San Francisco Giants, Mark Melancon: It's safe to say Melancon isn't the pitcher the Giants thought they were getting when they signed him to a four-year, $62-million contract in 2016. The 34-year-old has collected only 14 saves with the Giants after registering 131 in three seasons before joining the team. Will Smith is currently pegged as San Francisco's closer.

Seattle Mariners, J.P. Crawford: Tim Beckham is projected to be the starting shortstop for the Mariners on Opening Day, but Crawford could make some noise during spring training. A key piece in the Jean Segura deal, Crawford is a toolsy player who could end up being a regular for Seattle sooner rather than later.

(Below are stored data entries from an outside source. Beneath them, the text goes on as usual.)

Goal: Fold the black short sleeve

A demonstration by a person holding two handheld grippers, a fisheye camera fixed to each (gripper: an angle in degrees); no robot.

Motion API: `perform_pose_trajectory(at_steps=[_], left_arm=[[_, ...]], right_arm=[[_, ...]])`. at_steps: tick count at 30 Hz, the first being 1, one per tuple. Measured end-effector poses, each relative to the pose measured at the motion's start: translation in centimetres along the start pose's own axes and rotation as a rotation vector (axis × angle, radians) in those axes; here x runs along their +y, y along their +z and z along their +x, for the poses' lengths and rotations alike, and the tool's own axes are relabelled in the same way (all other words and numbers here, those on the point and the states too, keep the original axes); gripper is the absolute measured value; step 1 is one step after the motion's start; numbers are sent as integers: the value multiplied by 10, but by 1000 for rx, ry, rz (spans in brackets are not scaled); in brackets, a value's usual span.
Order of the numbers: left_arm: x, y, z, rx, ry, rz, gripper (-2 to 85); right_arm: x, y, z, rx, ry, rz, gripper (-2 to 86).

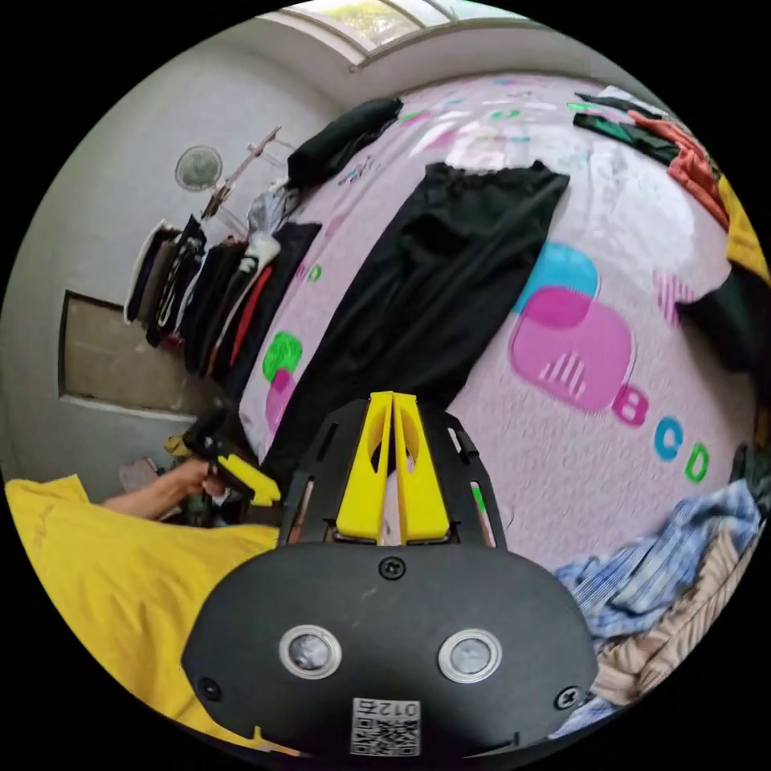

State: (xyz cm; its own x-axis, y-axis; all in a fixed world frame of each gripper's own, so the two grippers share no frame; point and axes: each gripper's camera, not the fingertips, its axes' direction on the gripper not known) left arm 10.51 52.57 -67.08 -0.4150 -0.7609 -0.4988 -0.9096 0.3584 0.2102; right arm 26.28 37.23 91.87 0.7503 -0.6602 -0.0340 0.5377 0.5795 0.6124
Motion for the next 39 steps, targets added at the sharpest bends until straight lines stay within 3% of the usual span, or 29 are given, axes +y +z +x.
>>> perform_pose_trajectory(at_steps=[6,15,28,32,35,39], left_arm=[[23,-25,31,-196,5,87,53],[-8,-1,87,-502,86,2,45],[-21,-48,110,-462,100,-125,5],[-24,-58,104,-529,64,-211,4],[-23,-73,103,-467,63,-212,4],[-13,-104,120,-529,99,-186,4]], right_arm=[[76,29,9,-76,66,-187,23],[95,59,34,-184,200,-373,68],[91,52,47,-356,273,-451,9],[90,70,56,-314,355,-466,12],[89,80,54,-302,396,-464,15],[91,76,41,-198,370,-556,14]])
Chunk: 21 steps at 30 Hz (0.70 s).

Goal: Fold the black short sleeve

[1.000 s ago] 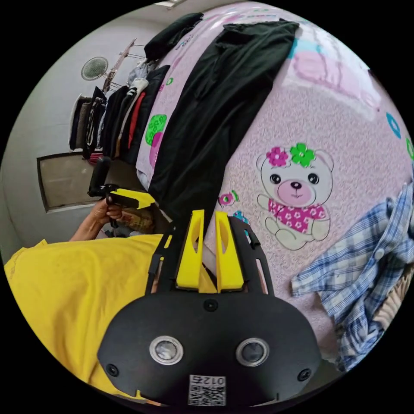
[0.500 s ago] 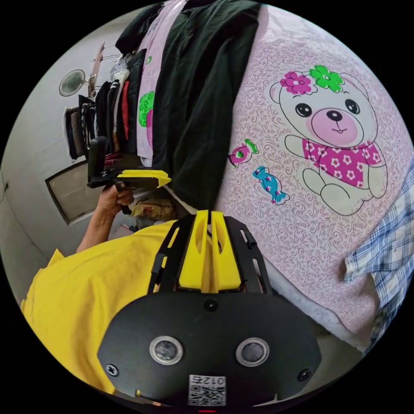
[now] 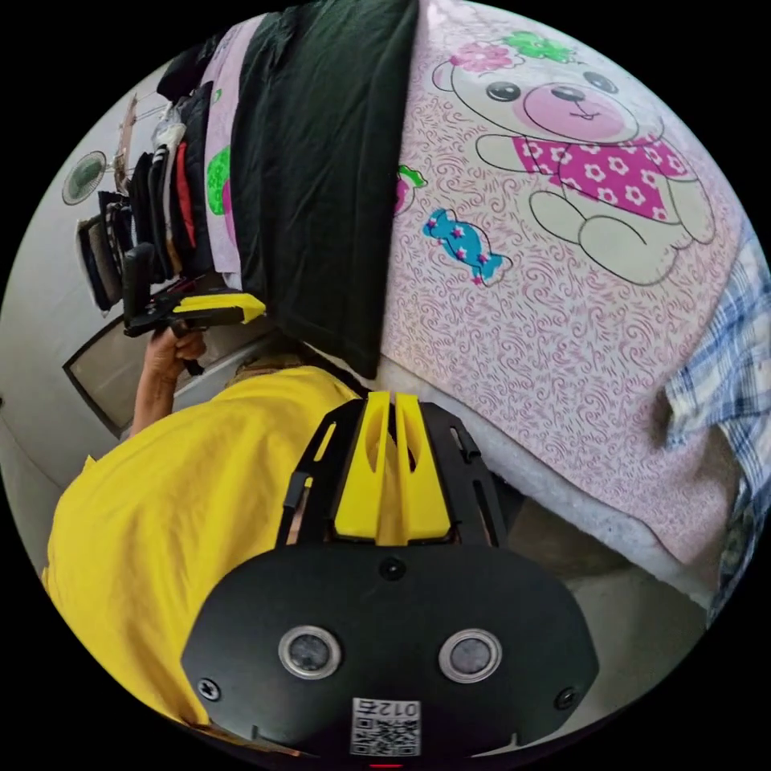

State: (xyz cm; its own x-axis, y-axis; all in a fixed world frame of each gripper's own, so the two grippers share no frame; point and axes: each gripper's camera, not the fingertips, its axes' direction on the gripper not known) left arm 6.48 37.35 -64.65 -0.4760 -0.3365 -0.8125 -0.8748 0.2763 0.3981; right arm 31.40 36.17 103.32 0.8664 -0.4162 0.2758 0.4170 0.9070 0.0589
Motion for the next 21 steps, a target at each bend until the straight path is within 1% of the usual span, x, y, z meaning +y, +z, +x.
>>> perform_pose_trajectory(at_steps=[1,3,5,7,10,12,14,18,21], left_arm=[[2,-8,2,-19,7,19,4],[8,-43,14,-96,42,131,5],[4,-66,26,-106,98,209,5],[-10,-81,36,-88,162,234,5],[-40,-85,55,-115,263,150,6],[-57,-77,67,-184,330,47,6],[-64,-69,71,-214,358,-22,5],[-64,-59,65,-218,344,-142,6],[-58,-68,60,-178,335,-142,6]], right_arm=[[5,-5,-4,35,-3,5,14],[11,-20,-13,101,-16,56,11],[10,-40,-25,152,-39,138,11],[-7,-64,-45,154,-88,239,10],[-46,-95,-75,156,-146,359,9],[-74,-115,-96,164,-177,441,8],[-102,-137,-117,165,-206,517,8],[-168,-184,-161,177,-233,647,7],[-217,-204,-190,245,-241,684,7]])
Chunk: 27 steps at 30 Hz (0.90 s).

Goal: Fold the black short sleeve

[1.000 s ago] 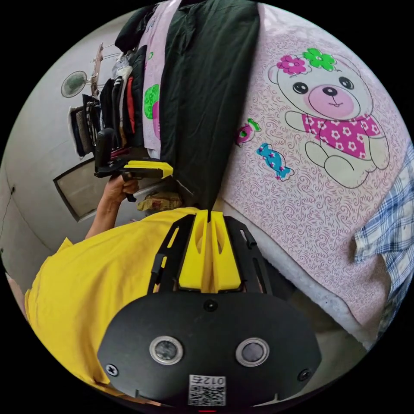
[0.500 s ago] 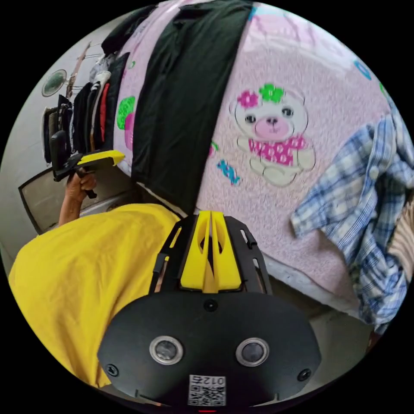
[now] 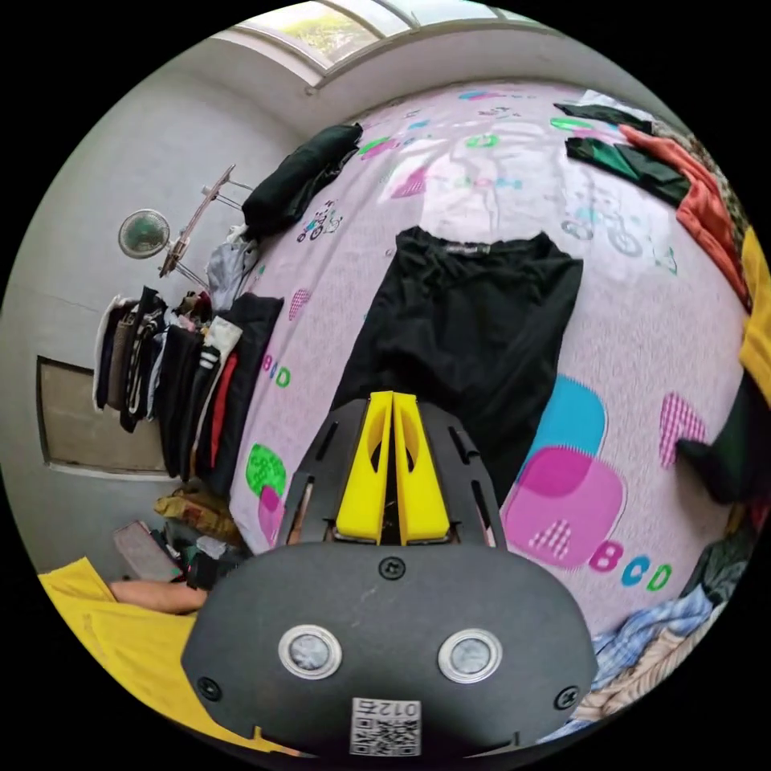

St. Louis Cardinals, Andrew Miller: The left-hander put together a 1.72 ERA to go along with 14.5 K/9 and 2.3 BB/9 rates between 2014 to 2017. If the Cardinals are getting a healthy Miller, the $25 million they invested will be well worth it. However, the 33-year-old dealt with hamstring, shoulder, and knee issues in 2018.

Tampa Bay Rays, Austin Meadows: The 23-year-old is projected to be the Rays' starting right fielder after joining the team in the Chris Archer trade last season. Meadows tore up Triple-A following the deal and enjoyed a cup of coffee with Tampa Bay in September. The Rays view him as a big part of their future.

Texas Rangers, Matt Davidson: Davidson is trying to become the league's newest two-way player after back-to-back 20 home run seasons with the White Sox and didn't allow a run in 2018. Mind you, he pitched only three innings in relief.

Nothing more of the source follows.